Wit is the appearance, the external flash, of fantasy. Hence its divinity and the similarity to the wit of mysticism.

"The Early Political Writings of the German Romantics" edited by Frederick C. Beiser, (p. 131), 1996.

Irony is the form of paradox. Paradox is what is good and great at the same time.

"Dialogue on Poetry and Literary Aphorisms" by Karl Wilhelm Friedrich Schlegel, translated by Ernst Behler and Roman Struc, (p. 151), 1968.

To disrespect the masses is moral; to honor them, lawful.
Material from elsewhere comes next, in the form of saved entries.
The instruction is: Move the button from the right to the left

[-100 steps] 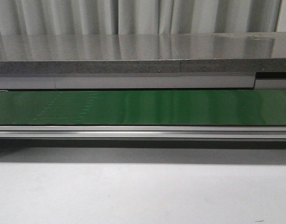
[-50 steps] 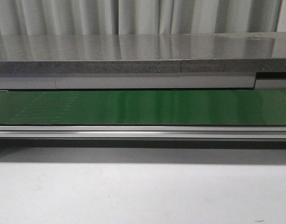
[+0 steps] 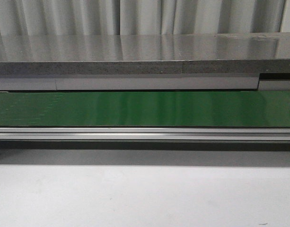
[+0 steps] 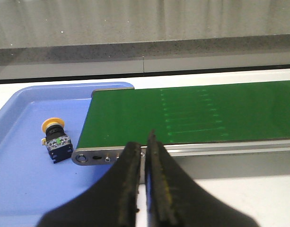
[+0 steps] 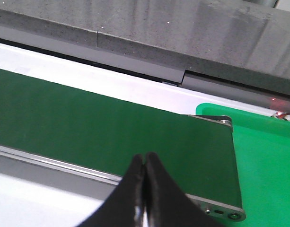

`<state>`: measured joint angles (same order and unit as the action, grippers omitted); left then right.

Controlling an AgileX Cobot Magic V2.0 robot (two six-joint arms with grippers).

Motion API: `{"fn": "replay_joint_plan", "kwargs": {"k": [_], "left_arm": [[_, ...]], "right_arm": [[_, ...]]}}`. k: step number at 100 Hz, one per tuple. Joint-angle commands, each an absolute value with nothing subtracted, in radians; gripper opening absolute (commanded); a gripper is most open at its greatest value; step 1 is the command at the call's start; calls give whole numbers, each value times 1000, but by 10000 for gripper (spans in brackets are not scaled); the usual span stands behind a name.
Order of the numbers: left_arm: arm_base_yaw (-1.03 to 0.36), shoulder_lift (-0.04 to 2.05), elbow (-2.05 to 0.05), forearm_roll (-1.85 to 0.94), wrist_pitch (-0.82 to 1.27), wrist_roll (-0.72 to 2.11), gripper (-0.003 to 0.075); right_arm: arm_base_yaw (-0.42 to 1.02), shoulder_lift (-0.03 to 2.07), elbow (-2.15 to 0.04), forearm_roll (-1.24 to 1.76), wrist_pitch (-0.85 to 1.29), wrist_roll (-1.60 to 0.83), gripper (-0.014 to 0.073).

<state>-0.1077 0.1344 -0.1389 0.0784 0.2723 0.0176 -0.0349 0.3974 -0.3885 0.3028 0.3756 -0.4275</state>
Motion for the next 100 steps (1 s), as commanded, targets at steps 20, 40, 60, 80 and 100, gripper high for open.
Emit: {"fn": "replay_joint_plan", "kwargs": {"k": [20, 40, 60, 80, 100], "left_arm": [[-115, 10, -83, 84, 187, -19, 5], [-115, -35, -28, 84, 138, -19, 5], [-115, -40, 26, 84, 48, -21, 5], [-115, -40, 38, 84, 13, -21, 5], [-115, -40, 38, 82, 10, -21, 5]], "right_arm": [[-33, 399, -415, 314, 300, -435, -68], [-33, 399, -415, 314, 300, -435, -68], [-33, 399, -415, 314, 300, -435, -68], [-33, 399, -415, 314, 300, -435, -68], [-33, 399, -415, 314, 300, -435, -68]]}}
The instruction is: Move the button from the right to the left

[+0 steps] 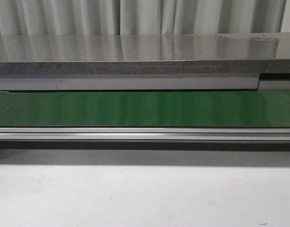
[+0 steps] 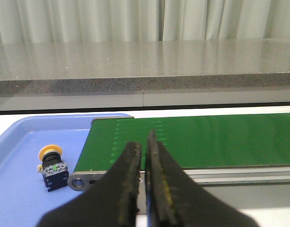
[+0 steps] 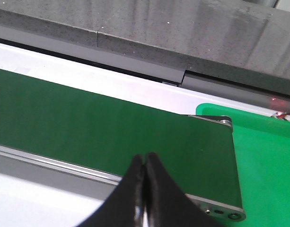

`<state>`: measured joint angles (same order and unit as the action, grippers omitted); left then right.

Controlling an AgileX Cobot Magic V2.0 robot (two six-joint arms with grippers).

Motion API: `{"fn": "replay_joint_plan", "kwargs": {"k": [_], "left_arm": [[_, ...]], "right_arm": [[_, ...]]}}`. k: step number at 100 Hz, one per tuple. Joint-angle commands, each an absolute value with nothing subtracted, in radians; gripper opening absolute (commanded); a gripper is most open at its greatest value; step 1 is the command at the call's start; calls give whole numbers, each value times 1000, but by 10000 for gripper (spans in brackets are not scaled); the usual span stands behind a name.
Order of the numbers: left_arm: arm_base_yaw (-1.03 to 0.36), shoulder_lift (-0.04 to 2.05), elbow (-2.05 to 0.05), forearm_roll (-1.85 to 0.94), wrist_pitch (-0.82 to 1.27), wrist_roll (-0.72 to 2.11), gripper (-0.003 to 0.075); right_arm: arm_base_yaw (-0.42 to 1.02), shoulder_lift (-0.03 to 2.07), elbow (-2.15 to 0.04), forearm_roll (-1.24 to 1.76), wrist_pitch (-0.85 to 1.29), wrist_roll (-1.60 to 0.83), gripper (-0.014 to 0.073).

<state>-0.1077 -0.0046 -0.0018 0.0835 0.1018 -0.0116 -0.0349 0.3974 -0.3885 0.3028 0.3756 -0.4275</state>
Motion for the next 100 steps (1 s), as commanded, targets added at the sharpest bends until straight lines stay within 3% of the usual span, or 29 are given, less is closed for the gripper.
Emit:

"Lucinde and the Fragments (Athenaeum Fragments, § 211)". Book by Karl Wilhelm Friedrich Schlegel translated by P. Firchow, 1991.

Aphorisms are the true form of the universal philosophy.

"Dialogue on Poetry and Literary Aphorisms (A in Selected Aphorisms from the Athenaeum (1798) #259)". Book by Karl Wilhelm Friedrich Schlegel translated by Ernst Behler and Roman Struc, 1968.

Whoever does not philosophize for the sake of philosophy, but rather uses philosophy as a means, is a sophist.

"Dialogue on Poetry and Literary Aphorisms" by Karl Wilhelm Friedrich Schlegel, translated by Ernst Behler and Roman Struc, Pennsylvania University Press, 1968.